Pirfenidone is renoprotective in diabetic kidney disease - PubMed (original) (raw)

Pirfenidone is renoprotective in diabetic kidney disease

Satish P RamachandraRao et al. J Am Soc Nephrol. 2009 Aug.

Abstract

Although several interventions slow the progression of diabetic nephropathy, current therapies do not halt progression completely. Recent preclinical studies suggested that pirfenidone (PFD) prevents fibrosis in various diseases, but the mechanisms underlying its antifibrotic action are incompletely understood. Here, we evaluated the role of PFD in regulation of the extracellular matrix.
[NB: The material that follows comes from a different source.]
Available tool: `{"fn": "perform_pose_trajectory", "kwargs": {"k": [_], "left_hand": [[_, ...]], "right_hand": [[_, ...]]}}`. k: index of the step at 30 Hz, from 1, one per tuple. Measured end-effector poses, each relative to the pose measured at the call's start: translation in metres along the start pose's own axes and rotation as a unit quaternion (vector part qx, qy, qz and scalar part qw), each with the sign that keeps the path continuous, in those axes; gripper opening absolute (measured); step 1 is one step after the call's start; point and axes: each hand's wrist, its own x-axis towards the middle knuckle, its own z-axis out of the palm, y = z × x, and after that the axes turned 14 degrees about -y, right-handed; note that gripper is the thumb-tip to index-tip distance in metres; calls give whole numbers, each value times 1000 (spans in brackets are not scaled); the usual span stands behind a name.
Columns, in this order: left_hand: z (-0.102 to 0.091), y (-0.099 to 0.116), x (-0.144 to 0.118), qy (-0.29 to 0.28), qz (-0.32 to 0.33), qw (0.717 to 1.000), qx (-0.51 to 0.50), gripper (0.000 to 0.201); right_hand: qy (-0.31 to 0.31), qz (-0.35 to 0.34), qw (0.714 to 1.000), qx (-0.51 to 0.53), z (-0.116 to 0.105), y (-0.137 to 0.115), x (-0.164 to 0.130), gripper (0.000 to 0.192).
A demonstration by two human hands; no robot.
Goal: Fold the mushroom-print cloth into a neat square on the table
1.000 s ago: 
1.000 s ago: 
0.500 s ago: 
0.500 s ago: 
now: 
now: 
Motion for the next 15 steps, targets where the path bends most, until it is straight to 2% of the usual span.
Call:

In mouse mesangial cells, PFD decreased TGF-beta promoter activity, reduced TGF-beta protein secretion, and inhibited TGF-beta-induced Smad2-phosphorylation, 3TP-lux promoter activity, and generation of reactive oxygen species. To explore the therapeutic potential of PFD, we administered PFD to 17-wk-old db/db mice for 4 wk. PFD treatment significantly reduced mesangial matrix expansion and expression of renal matrix genes but did not affect albuminuria. Using liquid chromatography with subsequent electrospray ionization tandem mass spectrometry, we identified 21 proteins unique to PFD-treated diabetic kidneys. Analysis of gene ontology and protein-protein interactions of these proteins suggested that PFD may regulate RNA processing. Immunoblotting demonstrated that PFD promotes dosage-dependent dephosphorylation of eukaryotic initiation factor, potentially inhibiting translation of mRNA. In conclusion, PFD is renoprotective in diabetic kidney disease and may exert its antifibrotic effects, in part, via inhibiting RNA processing.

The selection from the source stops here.